LAFAYETTE – Keith Stutes, the district attorney for Louisiana’s fifth district since 2015, said he hopes his lawsuit against the Lafayette Consolidated Government (LCG) to fully fund his office will start a conversation that leads to a resolution.
“I’ve been asking and asking to discuss it with the parish (officials),” Stutes recently told the Louisiana Record. “I’m trying to evoke a conversation with this lawsuit.”
The issue at hand is the LCG’s plan to cut funding for Stutes’ office, whose jurisdiction is LaFayette and two other parishes that already have signed cooperative funding agreements with the district attorney.
The cuts included a reduction of $575,000 in the criminal court fund and $106,000 in the parish general fund.
Stutes said the cuts were announced after he had informed officials upon taking office last year that his office would no longer be reimbursing LCG for some of the cost of assistant prosecutors’ salaries, claiming the practice was illegal.
He said the budget cuts proposed by the LCG are unreasonable and would cause a reduction of up to 20 employees in the DA’s 60-plus-member office.
“They’re laying off employees who aren’t employees of the parish,” he said.

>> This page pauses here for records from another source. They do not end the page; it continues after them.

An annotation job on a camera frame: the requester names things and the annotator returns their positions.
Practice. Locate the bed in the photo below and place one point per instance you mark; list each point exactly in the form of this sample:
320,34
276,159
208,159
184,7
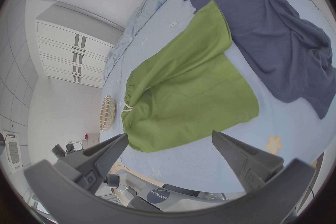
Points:
162,41

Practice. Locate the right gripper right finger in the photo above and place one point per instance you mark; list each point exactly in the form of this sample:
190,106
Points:
244,160

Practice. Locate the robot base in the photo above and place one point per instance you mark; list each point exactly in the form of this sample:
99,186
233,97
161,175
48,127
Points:
157,195

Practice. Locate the white ceiling air vent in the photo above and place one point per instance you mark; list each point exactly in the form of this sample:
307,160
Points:
13,152

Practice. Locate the dark blue garment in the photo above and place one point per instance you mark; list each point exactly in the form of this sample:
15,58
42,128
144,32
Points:
262,34

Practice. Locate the round woven basket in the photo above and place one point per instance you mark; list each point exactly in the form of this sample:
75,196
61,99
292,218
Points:
107,112

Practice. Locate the green shorts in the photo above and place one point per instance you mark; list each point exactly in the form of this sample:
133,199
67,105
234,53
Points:
183,91

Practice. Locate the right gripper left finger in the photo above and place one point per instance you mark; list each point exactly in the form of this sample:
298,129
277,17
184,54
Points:
102,157

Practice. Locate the white wardrobe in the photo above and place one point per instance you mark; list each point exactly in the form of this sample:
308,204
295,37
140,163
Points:
57,44

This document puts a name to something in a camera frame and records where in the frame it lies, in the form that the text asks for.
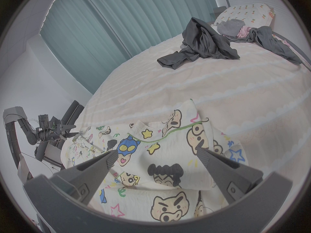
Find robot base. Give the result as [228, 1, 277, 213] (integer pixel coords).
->
[34, 140, 64, 167]

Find white printed pillow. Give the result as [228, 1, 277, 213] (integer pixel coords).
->
[214, 5, 276, 30]

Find black garment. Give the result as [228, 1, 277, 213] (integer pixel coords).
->
[157, 17, 240, 70]

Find white printed pyjama top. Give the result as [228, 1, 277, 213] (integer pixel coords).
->
[60, 99, 249, 223]

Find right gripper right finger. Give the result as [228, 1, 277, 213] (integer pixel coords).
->
[196, 146, 264, 204]

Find black chest of drawers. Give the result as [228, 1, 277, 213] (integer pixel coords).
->
[61, 100, 85, 130]

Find grey bedside table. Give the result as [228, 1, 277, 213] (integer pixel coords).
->
[210, 6, 227, 21]

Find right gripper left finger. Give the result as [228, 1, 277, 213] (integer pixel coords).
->
[50, 150, 119, 204]

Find bed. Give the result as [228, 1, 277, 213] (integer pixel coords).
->
[59, 0, 311, 221]

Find pink garment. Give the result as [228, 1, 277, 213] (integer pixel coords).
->
[237, 26, 252, 39]

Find dark grey garment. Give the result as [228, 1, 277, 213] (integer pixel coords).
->
[228, 26, 303, 65]

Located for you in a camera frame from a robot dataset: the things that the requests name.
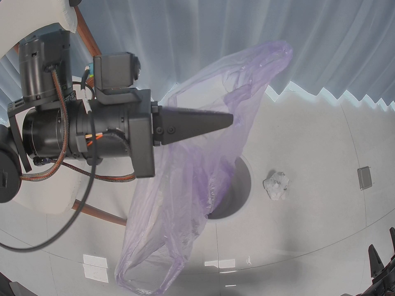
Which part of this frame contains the black cable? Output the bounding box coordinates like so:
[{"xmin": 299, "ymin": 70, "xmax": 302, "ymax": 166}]
[{"xmin": 0, "ymin": 73, "xmax": 104, "ymax": 252}]

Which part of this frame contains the white plastic wrapper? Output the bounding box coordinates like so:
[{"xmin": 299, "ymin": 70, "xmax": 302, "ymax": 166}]
[{"xmin": 263, "ymin": 171, "xmax": 290, "ymax": 201}]

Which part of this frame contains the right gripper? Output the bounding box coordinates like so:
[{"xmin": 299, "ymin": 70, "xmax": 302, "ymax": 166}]
[{"xmin": 355, "ymin": 227, "xmax": 395, "ymax": 296}]

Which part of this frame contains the white trash bin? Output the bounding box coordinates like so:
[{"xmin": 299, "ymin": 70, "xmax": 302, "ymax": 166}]
[{"xmin": 204, "ymin": 153, "xmax": 254, "ymax": 223}]

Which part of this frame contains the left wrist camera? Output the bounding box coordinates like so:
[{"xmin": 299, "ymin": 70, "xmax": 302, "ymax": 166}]
[{"xmin": 93, "ymin": 52, "xmax": 152, "ymax": 105}]

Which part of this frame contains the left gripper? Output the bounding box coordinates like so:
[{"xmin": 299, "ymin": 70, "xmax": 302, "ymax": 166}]
[{"xmin": 22, "ymin": 90, "xmax": 234, "ymax": 178}]

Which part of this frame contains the blue-green curtain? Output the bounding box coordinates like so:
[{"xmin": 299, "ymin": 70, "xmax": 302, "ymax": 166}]
[{"xmin": 0, "ymin": 0, "xmax": 395, "ymax": 126}]

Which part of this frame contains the purple plastic bag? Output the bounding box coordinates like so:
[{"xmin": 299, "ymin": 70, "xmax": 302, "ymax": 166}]
[{"xmin": 115, "ymin": 40, "xmax": 294, "ymax": 295}]

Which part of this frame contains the white cushioned wooden chair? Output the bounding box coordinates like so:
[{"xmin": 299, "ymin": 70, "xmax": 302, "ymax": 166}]
[{"xmin": 0, "ymin": 0, "xmax": 128, "ymax": 226}]

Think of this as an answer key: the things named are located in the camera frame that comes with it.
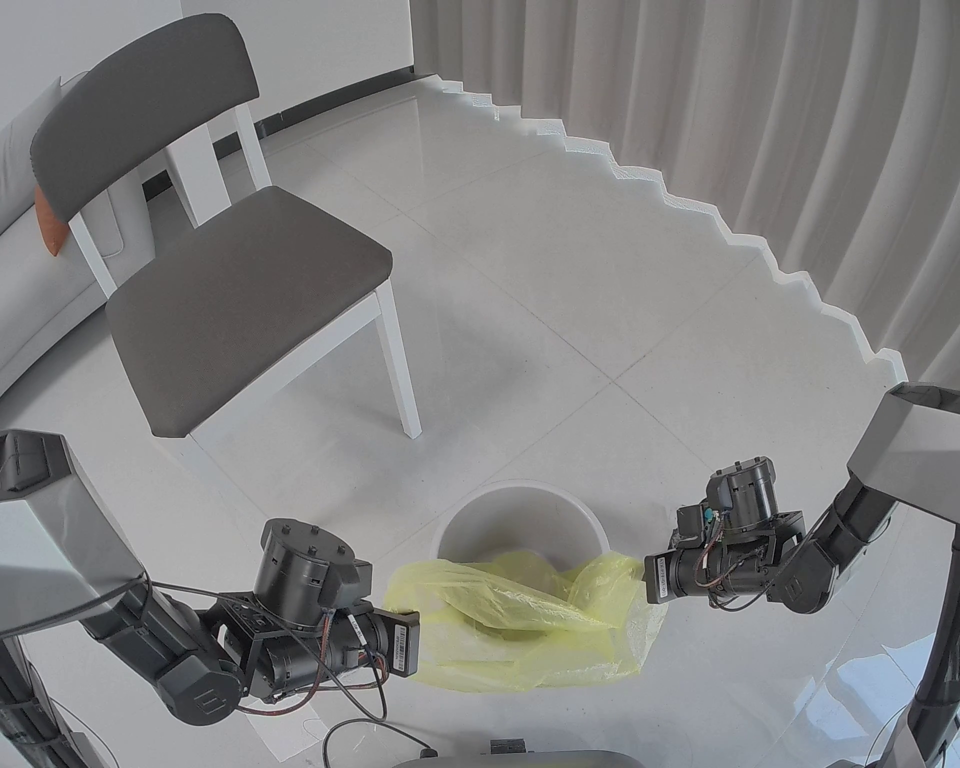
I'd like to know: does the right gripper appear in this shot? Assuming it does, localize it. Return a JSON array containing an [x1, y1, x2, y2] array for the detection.
[[645, 538, 778, 605]]

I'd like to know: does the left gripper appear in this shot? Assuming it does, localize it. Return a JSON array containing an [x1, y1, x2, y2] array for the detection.
[[266, 609, 421, 695]]

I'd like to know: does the yellow plastic bag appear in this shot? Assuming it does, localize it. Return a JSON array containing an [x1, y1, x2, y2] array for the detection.
[[384, 549, 670, 691]]

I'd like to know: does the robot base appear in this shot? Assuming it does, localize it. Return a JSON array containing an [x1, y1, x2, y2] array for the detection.
[[390, 738, 639, 768]]

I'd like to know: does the white trash bin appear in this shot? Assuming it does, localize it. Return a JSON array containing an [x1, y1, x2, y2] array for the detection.
[[435, 480, 610, 579]]

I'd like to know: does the beige curtain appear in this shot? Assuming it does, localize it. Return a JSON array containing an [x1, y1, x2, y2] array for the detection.
[[408, 0, 960, 451]]

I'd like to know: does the pale grey sofa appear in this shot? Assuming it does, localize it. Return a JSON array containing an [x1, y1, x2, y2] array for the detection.
[[0, 75, 155, 397]]

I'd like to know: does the grey and white chair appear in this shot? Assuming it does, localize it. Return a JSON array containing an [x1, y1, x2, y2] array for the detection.
[[30, 13, 423, 526]]

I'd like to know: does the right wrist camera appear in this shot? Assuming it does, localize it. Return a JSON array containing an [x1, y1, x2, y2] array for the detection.
[[675, 502, 712, 550]]

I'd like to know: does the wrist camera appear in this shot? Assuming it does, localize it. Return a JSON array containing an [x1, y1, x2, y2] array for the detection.
[[675, 502, 712, 550], [326, 558, 375, 610]]

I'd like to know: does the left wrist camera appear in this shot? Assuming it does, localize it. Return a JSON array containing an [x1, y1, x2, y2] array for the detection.
[[326, 558, 375, 610]]

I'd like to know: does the black cable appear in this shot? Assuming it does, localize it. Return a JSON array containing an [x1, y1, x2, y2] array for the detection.
[[322, 718, 440, 768], [0, 573, 264, 631]]

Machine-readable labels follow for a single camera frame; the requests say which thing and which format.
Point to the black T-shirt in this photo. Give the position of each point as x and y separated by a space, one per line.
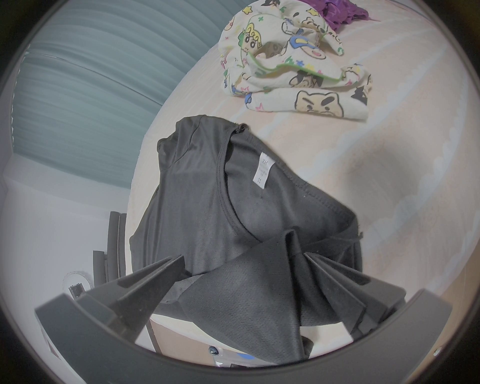
243 225

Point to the purple garment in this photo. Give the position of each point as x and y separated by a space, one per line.
337 13

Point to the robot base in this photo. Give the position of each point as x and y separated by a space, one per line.
236 358

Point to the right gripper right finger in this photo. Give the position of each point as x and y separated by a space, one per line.
348 296

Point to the blue-green curtain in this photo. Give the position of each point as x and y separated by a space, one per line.
131 41
82 131

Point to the white printed pyjama garment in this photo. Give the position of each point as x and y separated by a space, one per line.
285 75

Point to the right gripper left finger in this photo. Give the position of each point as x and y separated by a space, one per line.
146 285

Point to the bed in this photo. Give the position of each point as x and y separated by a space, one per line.
405 168

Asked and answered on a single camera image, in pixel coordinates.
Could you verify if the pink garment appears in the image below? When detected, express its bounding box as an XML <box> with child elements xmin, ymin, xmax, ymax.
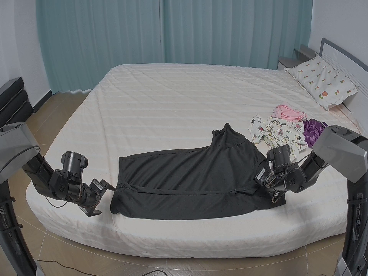
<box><xmin>272</xmin><ymin>105</ymin><xmax>307</xmax><ymax>123</ymax></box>

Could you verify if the grey bedside table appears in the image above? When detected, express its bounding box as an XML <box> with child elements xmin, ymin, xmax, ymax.
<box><xmin>278</xmin><ymin>44</ymin><xmax>318</xmax><ymax>70</ymax></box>

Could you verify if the purple garment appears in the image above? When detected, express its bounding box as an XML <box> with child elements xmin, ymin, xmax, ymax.
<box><xmin>302</xmin><ymin>119</ymin><xmax>328</xmax><ymax>149</ymax></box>

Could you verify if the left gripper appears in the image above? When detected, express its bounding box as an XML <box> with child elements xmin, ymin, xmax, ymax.
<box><xmin>77</xmin><ymin>178</ymin><xmax>106</xmax><ymax>209</ymax></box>

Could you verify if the black chest of drawers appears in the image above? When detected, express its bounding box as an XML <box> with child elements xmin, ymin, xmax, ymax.
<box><xmin>0</xmin><ymin>77</ymin><xmax>33</xmax><ymax>129</ymax></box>

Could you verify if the blue-green curtain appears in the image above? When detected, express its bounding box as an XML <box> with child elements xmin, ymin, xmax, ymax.
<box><xmin>36</xmin><ymin>0</ymin><xmax>314</xmax><ymax>93</ymax></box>

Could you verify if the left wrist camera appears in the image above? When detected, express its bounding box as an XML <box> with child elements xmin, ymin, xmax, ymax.
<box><xmin>80</xmin><ymin>206</ymin><xmax>102</xmax><ymax>217</ymax></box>

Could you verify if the white printed pillow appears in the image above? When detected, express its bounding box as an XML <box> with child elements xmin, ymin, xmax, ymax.
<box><xmin>285</xmin><ymin>57</ymin><xmax>358</xmax><ymax>110</ymax></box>

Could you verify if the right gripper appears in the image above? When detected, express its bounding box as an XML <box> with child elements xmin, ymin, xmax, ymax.
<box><xmin>254</xmin><ymin>160</ymin><xmax>273</xmax><ymax>188</ymax></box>

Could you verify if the white printed pyjama top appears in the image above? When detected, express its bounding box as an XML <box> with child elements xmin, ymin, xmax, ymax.
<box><xmin>249</xmin><ymin>114</ymin><xmax>308</xmax><ymax>156</ymax></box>

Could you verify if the bed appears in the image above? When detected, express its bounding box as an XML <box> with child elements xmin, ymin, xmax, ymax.
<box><xmin>25</xmin><ymin>38</ymin><xmax>368</xmax><ymax>259</ymax></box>

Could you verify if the black cable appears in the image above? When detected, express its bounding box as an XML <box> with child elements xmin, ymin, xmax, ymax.
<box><xmin>0</xmin><ymin>146</ymin><xmax>41</xmax><ymax>173</ymax></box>
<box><xmin>37</xmin><ymin>258</ymin><xmax>184</xmax><ymax>276</ymax></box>

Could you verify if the black T-shirt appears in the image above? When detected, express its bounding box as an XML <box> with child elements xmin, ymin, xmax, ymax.
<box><xmin>110</xmin><ymin>122</ymin><xmax>286</xmax><ymax>220</ymax></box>

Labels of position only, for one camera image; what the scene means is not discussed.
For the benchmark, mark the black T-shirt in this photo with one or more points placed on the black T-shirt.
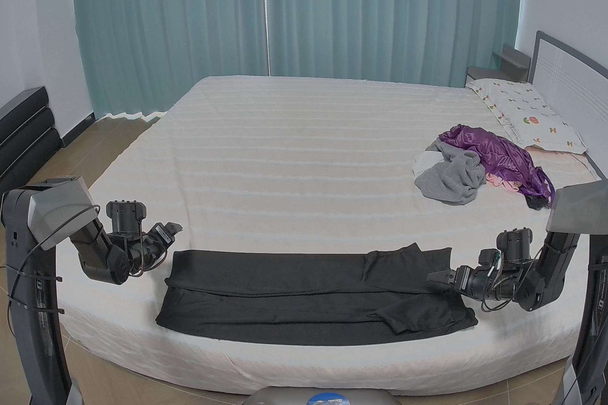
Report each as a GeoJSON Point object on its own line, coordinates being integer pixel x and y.
{"type": "Point", "coordinates": [285, 294]}

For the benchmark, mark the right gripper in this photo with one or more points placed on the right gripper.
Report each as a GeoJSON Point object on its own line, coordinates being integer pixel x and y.
{"type": "Point", "coordinates": [470, 282]}

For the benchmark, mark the bed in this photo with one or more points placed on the bed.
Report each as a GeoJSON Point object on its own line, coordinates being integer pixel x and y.
{"type": "Point", "coordinates": [294, 156]}

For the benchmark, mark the white printed pillow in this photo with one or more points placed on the white printed pillow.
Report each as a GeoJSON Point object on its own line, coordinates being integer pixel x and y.
{"type": "Point", "coordinates": [527, 113]}

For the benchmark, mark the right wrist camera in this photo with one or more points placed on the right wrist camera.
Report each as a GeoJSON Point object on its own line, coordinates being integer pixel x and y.
{"type": "Point", "coordinates": [488, 259]}

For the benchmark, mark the black chest of drawers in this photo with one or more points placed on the black chest of drawers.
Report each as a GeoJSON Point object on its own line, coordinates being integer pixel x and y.
{"type": "Point", "coordinates": [23, 132]}

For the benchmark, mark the small black garment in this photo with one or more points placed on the small black garment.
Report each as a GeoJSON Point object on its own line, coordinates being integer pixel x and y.
{"type": "Point", "coordinates": [536, 202]}

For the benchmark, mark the grey garment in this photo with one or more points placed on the grey garment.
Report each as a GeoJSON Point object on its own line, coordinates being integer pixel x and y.
{"type": "Point", "coordinates": [451, 182]}

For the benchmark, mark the grey bedside table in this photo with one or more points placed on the grey bedside table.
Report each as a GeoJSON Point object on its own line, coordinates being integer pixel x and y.
{"type": "Point", "coordinates": [513, 59]}

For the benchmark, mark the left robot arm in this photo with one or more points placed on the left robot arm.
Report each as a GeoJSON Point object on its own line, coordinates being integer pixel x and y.
{"type": "Point", "coordinates": [57, 203]}

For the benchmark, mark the purple satin garment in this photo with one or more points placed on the purple satin garment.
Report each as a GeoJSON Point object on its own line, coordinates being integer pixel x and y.
{"type": "Point", "coordinates": [498, 154]}

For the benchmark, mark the white garment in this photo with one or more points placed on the white garment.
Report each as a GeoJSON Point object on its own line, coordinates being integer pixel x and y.
{"type": "Point", "coordinates": [425, 165]}

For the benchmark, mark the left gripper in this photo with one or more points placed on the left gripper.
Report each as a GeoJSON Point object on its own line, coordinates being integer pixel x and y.
{"type": "Point", "coordinates": [159, 241]}

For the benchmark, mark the pink garment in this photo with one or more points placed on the pink garment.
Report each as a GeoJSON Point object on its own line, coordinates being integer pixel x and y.
{"type": "Point", "coordinates": [501, 184]}

Stutes said LCG officials have claimed the cuts are because of projected diminishing tax receipts, but he said that’s not an adequate defense against a state law that clearly says the parishes must provide enough money to adequately fund his office.
But therein lies the question – what is adequate funding and who gets to decide?
Stutes filed suit against LCG on May 17 to find out.
“The law doesn’t outline specifics in that area, but it’s non-discretionary,” he said. “The word ‘reasonable’ has been infused in this equation, but state law mandates that parish government authorities to providing funding to the DA.”
He said it’s common for tax receipts to rise and fall each year, but there are core functions of government that must continue, regardless. He said the legal system is one of those functions.
“It’s not unique to our area,” he said. “It has been a weakness (in the state’s funding system) until now.”
On May 23, the judges in all three parishes -- Acadia, Lafayette and Vermilion -- recused themselves from the case, citing potential conflicts of interest.
Stutes said he expects an outside judge to the take the case and answer his request to have the LCG budget-cutting ordinance stayed until the legal questions are answered. He said he has yet to be notified how soon that might happen.
In the meantime, he said, he’d like to be able to discuss the matters with LCG officials to work together on a compromise. So far, he said he hasn’t heard much from them.
“I think the law envisions a time for negotiation when two sides disagree like this, and I’ll do whatever I can to negotiate a reasonable resolution," he said.